__Requirement__
Output exactly the lines below from the one containing "waste tub at" to the last line, both included. Omit pictures.

==== Information shown

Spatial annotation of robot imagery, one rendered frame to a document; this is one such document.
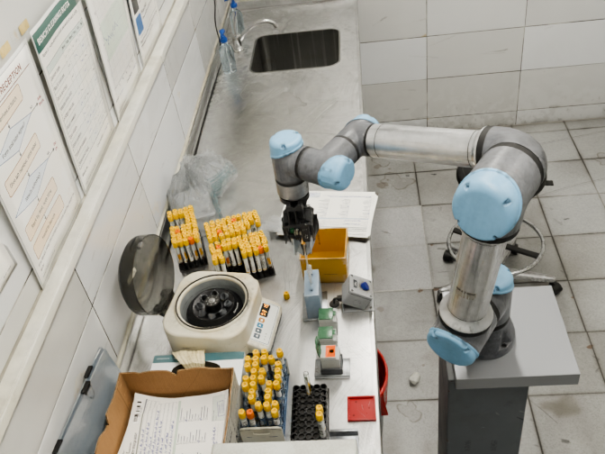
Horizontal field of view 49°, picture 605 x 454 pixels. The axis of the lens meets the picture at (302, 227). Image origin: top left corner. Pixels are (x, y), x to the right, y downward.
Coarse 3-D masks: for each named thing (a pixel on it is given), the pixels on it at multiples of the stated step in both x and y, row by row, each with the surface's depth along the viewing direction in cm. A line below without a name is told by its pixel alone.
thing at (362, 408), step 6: (348, 396) 164; (354, 396) 164; (360, 396) 164; (366, 396) 164; (372, 396) 164; (348, 402) 163; (354, 402) 164; (360, 402) 164; (366, 402) 163; (372, 402) 163; (348, 408) 162; (354, 408) 162; (360, 408) 162; (366, 408) 162; (372, 408) 162; (348, 414) 161; (354, 414) 161; (360, 414) 161; (366, 414) 161; (372, 414) 160; (348, 420) 160; (354, 420) 159; (360, 420) 159; (366, 420) 159; (372, 420) 159
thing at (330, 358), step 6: (324, 348) 168; (330, 348) 168; (336, 348) 168; (324, 354) 167; (330, 354) 166; (336, 354) 167; (324, 360) 167; (330, 360) 166; (336, 360) 166; (324, 366) 168; (330, 366) 168; (336, 366) 168
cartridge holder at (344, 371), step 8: (320, 360) 173; (344, 360) 172; (320, 368) 171; (328, 368) 168; (336, 368) 168; (344, 368) 170; (320, 376) 170; (328, 376) 169; (336, 376) 169; (344, 376) 169
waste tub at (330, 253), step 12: (324, 228) 199; (336, 228) 199; (324, 240) 202; (336, 240) 202; (312, 252) 206; (324, 252) 205; (336, 252) 204; (348, 252) 201; (312, 264) 191; (324, 264) 191; (336, 264) 191; (348, 264) 200; (324, 276) 194; (336, 276) 194
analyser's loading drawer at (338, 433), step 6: (330, 432) 152; (336, 432) 152; (342, 432) 152; (348, 432) 152; (354, 432) 152; (330, 438) 153; (336, 438) 153; (342, 438) 152; (348, 438) 152; (354, 438) 152
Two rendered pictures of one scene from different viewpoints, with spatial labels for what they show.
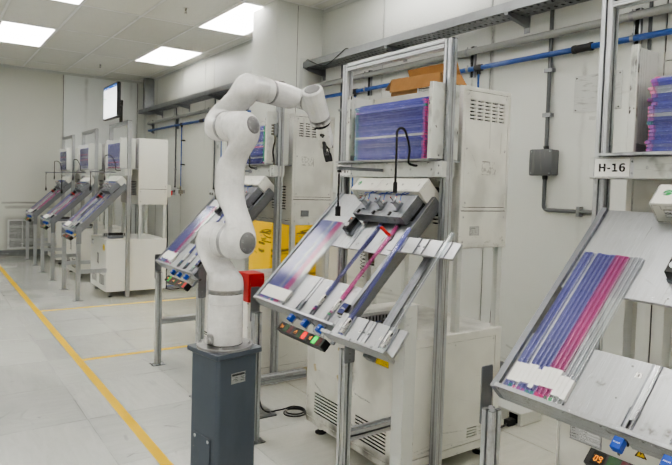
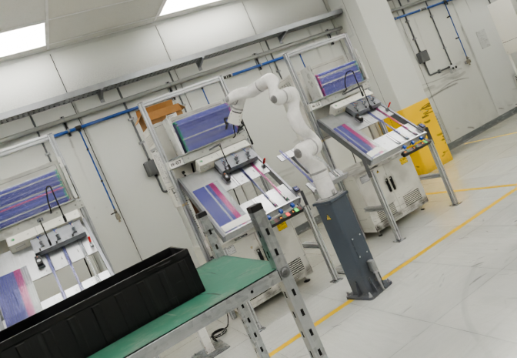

========

__Answer for this exercise__
waste tub at (330, 253), step 12: (324, 228) 199; (336, 228) 199; (324, 240) 202; (336, 240) 202; (312, 252) 206; (324, 252) 205; (336, 252) 204; (348, 252) 201; (312, 264) 191; (324, 264) 191; (336, 264) 191; (348, 264) 200; (324, 276) 194; (336, 276) 194
analyser's loading drawer at (338, 433), step 6: (330, 432) 152; (336, 432) 152; (342, 432) 152; (348, 432) 152; (354, 432) 152; (330, 438) 153; (336, 438) 153; (342, 438) 152; (348, 438) 152; (354, 438) 152
Two rendered pictures of one scene from different viewpoints, with spatial labels for what they show.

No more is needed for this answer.